Your response should consist of every line below, reproduced without alteration.

Dataset records START

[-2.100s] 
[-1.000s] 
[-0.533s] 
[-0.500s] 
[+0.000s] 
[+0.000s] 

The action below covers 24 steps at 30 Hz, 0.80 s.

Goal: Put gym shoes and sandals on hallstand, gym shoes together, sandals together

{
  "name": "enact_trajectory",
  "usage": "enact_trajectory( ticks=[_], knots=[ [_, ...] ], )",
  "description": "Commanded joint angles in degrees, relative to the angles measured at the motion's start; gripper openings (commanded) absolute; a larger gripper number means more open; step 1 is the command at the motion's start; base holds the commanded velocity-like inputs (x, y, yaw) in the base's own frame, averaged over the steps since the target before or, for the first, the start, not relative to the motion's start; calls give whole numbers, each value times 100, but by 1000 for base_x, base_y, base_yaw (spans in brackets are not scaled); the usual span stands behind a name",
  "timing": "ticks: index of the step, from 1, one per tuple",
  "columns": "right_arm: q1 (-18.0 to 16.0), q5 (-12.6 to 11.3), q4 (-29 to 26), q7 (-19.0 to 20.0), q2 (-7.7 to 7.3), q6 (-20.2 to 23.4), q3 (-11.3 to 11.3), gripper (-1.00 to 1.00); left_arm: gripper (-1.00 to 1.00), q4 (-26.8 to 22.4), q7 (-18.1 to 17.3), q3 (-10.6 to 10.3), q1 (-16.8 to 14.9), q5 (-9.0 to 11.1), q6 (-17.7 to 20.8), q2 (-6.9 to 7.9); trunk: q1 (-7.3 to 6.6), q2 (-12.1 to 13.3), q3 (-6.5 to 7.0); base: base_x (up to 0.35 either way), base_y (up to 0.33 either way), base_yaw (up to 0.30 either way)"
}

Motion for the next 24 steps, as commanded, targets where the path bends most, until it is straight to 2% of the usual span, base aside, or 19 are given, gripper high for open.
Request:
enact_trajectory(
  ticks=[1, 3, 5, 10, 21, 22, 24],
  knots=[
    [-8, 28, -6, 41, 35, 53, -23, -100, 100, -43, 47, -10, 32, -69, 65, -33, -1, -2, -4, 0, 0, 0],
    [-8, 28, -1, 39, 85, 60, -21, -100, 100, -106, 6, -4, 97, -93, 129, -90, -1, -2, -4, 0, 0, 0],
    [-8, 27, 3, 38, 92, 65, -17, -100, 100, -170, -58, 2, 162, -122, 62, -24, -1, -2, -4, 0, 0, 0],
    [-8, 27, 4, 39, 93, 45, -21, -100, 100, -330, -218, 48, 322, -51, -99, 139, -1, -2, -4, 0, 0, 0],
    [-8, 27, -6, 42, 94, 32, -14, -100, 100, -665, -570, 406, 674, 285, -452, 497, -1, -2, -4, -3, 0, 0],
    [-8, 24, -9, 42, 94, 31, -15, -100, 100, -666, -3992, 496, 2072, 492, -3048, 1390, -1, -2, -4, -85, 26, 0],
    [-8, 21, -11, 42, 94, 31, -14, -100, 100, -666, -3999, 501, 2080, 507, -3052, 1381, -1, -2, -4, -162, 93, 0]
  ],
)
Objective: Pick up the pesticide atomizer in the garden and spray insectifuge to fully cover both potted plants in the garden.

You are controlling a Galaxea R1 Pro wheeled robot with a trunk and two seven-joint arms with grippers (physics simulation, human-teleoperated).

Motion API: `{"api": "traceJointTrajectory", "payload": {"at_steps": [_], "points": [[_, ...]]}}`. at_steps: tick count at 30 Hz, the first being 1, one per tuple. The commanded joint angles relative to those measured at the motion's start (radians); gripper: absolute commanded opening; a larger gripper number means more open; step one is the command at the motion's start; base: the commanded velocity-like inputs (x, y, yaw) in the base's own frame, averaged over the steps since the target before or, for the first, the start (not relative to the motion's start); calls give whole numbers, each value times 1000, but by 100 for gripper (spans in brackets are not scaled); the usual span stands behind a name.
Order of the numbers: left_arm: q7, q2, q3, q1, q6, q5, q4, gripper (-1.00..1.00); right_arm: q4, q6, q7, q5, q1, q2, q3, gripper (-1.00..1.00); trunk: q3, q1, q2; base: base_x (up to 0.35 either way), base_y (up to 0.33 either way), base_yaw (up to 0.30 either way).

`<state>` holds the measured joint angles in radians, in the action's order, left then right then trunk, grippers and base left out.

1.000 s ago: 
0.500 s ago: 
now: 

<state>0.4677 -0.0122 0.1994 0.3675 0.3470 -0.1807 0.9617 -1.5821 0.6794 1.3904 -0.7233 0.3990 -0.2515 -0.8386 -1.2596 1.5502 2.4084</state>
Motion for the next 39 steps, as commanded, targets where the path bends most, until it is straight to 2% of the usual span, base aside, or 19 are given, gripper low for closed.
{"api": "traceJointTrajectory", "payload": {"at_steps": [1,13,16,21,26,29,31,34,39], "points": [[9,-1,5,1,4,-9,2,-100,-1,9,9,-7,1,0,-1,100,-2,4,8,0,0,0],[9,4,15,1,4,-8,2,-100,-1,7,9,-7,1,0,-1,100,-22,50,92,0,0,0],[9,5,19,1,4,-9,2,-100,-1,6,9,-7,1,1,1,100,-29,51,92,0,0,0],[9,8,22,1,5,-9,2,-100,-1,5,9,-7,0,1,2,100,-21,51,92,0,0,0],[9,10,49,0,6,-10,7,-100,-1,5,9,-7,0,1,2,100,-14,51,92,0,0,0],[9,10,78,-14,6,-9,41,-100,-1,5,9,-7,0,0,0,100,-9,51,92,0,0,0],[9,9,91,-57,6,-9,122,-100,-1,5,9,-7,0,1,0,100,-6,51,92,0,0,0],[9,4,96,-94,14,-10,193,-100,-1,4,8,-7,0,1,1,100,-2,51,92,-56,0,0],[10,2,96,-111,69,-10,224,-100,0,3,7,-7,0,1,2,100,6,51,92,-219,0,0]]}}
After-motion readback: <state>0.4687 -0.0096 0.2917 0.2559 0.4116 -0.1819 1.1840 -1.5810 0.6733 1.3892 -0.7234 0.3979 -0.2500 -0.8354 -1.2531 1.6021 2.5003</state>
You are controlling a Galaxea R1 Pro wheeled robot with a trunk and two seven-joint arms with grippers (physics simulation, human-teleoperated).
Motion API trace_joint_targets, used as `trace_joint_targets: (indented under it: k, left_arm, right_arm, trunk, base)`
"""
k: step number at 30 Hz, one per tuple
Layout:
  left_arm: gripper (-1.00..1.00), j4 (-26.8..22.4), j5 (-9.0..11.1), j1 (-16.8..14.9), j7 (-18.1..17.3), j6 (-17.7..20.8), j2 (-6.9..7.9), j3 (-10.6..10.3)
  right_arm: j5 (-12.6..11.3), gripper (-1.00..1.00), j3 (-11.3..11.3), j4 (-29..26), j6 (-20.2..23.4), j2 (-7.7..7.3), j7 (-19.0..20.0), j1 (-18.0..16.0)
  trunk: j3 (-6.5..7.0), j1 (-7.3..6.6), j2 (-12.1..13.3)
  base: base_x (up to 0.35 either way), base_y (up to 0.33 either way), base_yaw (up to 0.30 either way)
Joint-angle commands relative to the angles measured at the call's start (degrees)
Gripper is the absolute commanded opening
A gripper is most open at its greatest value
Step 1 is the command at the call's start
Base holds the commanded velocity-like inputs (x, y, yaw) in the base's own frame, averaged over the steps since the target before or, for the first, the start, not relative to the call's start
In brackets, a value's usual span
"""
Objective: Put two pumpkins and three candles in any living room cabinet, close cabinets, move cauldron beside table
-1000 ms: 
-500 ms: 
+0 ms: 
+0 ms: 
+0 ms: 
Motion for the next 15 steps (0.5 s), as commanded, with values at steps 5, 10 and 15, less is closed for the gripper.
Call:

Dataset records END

*Exercise solution:*
[-2.100s] 
[-1.000s] 
[-0.533s] 
[-0.500s] 
[+0.000s] 
[+0.000s] 

The action below covers 24 steps at 30 Hz, 0.80 s.

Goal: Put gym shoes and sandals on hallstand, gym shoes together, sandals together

{
  "name": "enact_trajectory",
  "usage": "enact_trajectory( ticks=[_], knots=[ [_, ...] ], )",
  "description": "Commanded joint angles in degrees, relative to the angles measured at the motion's start; gripper openings (commanded) absolute; a larger gripper number means more open; step 1 is the command at the motion's start; base holds the commanded velocity-like inputs (x, y, yaw) in the base's own frame, averaged over the steps since the target before or, for the first, the start, not relative to the motion's start; calls give whole numbers, each value times 100, but by 1000 for base_x, base_y, base_yaw (spans in brackets are not scaled); the usual span stands behind a name",
  "timing": "ticks: index of the step, from 1, one per tuple",
  "columns": "right_arm: q1 (-18.0 to 16.0), q5 (-12.6 to 11.3), q4 (-29 to 26), q7 (-19.0 to 20.0), q2 (-7.7 to 7.3), q6 (-20.2 to 23.4), q3 (-11.3 to 11.3), gripper (-1.00 to 1.00); left_arm: gripper (-1.00 to 1.00), q4 (-26.8 to 22.4), q7 (-18.1 to 17.3), q3 (-10.6 to 10.3), q1 (-16.8 to 14.9), q5 (-9.0 to 11.1), q6 (-17.7 to 20.8), q2 (-6.9 to 7.9); trunk: q1 (-7.3 to 6.6), q2 (-12.1 to 13.3), q3 (-6.5 to 7.0); base: base_x (up to 0.35 either way), base_y (up to 0.33 either way), base_yaw (up to 0.30 either way)"
}

Motion for the next 24 steps, as commanded, targets where the path bends most, until it is straight to 2% of the usual span, base aside, or 19 are given, gripper high for open.
Request:
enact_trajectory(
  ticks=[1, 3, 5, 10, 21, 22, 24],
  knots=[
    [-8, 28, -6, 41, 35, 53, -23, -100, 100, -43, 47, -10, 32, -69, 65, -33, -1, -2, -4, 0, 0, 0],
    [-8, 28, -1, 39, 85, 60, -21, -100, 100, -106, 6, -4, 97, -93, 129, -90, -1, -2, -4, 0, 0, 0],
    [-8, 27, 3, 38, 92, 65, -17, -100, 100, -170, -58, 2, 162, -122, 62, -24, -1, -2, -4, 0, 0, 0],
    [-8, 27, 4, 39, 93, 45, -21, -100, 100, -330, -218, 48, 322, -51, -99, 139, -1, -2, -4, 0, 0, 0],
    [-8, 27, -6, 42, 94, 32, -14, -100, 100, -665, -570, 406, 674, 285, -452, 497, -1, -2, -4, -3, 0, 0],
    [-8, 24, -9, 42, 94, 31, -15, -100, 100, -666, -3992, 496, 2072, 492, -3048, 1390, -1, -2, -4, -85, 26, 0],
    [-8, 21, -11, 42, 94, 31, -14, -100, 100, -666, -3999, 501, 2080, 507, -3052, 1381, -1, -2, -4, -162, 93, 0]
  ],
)
Objective: Pick up the pesticide atomizer in the garden and spray insectifuge to fully cover both potted plants in the garden.

You are controlling a Galaxea R1 Pro wheeled robot with a trunk and two seven-joint arms with grippers (physics simulation, human-teleoperated).

Motion API: `{"api": "traceJointTrajectory", "payload": {"at_steps": [_], "points": [[_, ...]]}}`. at_steps: tick count at 30 Hz, the first being 1, one per tuple. The commanded joint angles relative to those measured at the motion's start (radians); gripper: absolute commanded opening; a larger gripper number means more open; step one is the command at the motion's start; base: the commanded velocity-like inputs (x, y, yaw) in the base's own frame, averaged over the steps since the target before or, for the first, the start (not relative to the motion's start); calls give whole numbers, each value times 1000, but by 100 for gripper (spans in brackets are not scaled); the usual span stands behind a name.
Order of the numbers: left_arm: q7, q2, q3, q1, q6, q5, q4, gripper (-1.00..1.00); right_arm: q4, q6, q7, q5, q1, q2, q3, gripper (-1.00..1.00); trunk: q3, q1, q2; base: base_x (up to 0.35 either way), base_y (up to 0.33 either way), base_yaw (up to 0.30 either way).

`<state>` holds the measured joint angles in radians, in the action's order, left then right then trunk, grippers and base left out.

1.000 s ago: 
0.500 s ago: 
now: 

<state>0.4677 -0.0122 0.1994 0.3675 0.3470 -0.1807 0.9617 -1.5821 0.6794 1.3904 -0.7233 0.3990 -0.2515 -0.8386 -1.2596 1.5502 2.4084</state>
Motion for the next 39 steps, as commanded, targets where the path bends most, until it is straight to 2% of the usual span, base aside, or 19 are given, gripper low for closed.
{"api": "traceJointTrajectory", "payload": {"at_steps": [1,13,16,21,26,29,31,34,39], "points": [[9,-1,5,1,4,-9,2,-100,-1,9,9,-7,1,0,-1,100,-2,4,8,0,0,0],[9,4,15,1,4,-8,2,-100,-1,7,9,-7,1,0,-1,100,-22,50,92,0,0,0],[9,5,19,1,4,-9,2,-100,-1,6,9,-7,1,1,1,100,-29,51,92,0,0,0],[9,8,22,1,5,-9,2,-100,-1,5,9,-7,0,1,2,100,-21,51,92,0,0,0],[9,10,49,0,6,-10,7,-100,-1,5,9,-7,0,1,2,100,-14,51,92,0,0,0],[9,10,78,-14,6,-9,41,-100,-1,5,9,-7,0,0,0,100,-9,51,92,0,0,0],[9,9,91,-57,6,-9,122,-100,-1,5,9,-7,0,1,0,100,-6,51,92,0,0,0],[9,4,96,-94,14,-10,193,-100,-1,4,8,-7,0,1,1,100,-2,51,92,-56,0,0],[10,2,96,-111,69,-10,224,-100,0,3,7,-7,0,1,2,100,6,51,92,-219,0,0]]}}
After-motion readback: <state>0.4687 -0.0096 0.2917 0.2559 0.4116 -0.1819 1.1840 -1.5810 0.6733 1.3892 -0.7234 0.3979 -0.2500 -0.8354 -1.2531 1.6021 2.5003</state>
You are controlling a Galaxea R1 Pro wheeled robot with a trunk and two seven-joint arms with grippers (physics simulation, human-teleoperated).
Motion API trace_joint_targets, used as `trace_joint_targets: (indented under it: k, left_arm, right_arm, trunk, base)`
"""
k: step number at 30 Hz, one per tuple
Layout:
  left_arm: gripper (-1.00..1.00), j4 (-26.8..22.4), j5 (-9.0..11.1), j1 (-16.8..14.9), j7 (-18.1..17.3), j6 (-17.7..20.8), j2 (-6.9..7.9), j3 (-10.6..10.3)
  right_arm: j5 (-12.6..11.3), gripper (-1.00..1.00), j3 (-11.3..11.3), j4 (-29..26), j6 (-20.2..23.4), j2 (-7.7..7.3), j7 (-19.0..20.0), j1 (-18.0..16.0)
  trunk: j3 (-6.5..7.0), j1 (-7.3..6.6), j2 (-12.1..13.3)
  base: base_x (up to 0.35 either way), base_y (up to 0.33 either way), base_yaw (up to 0.30 either way)
Joint-angle commands relative to the angles measured at the call's start (degrees)
Gripper is the absolute commanded opening
A gripper is most open at its greatest value
Step 1 is the command at the call's start
Base holds the commanded velocity-like inputs (x, y, yaw) in the base's own frame, averaged over the steps since the target before or, for the first, the start, not relative to the call's start
In brackets, a value's usual span
"""
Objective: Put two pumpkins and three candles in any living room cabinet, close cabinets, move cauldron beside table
-1000 ms: 
-500 ms: 
+0 ms: 
+0 ms: 
+0 ms: 
Motion for the next 15 steps (0.5 s), as commanded, with values at steps 5, 10 and 15, less is closed for the gripper.
Call:

This answer has been written out in full.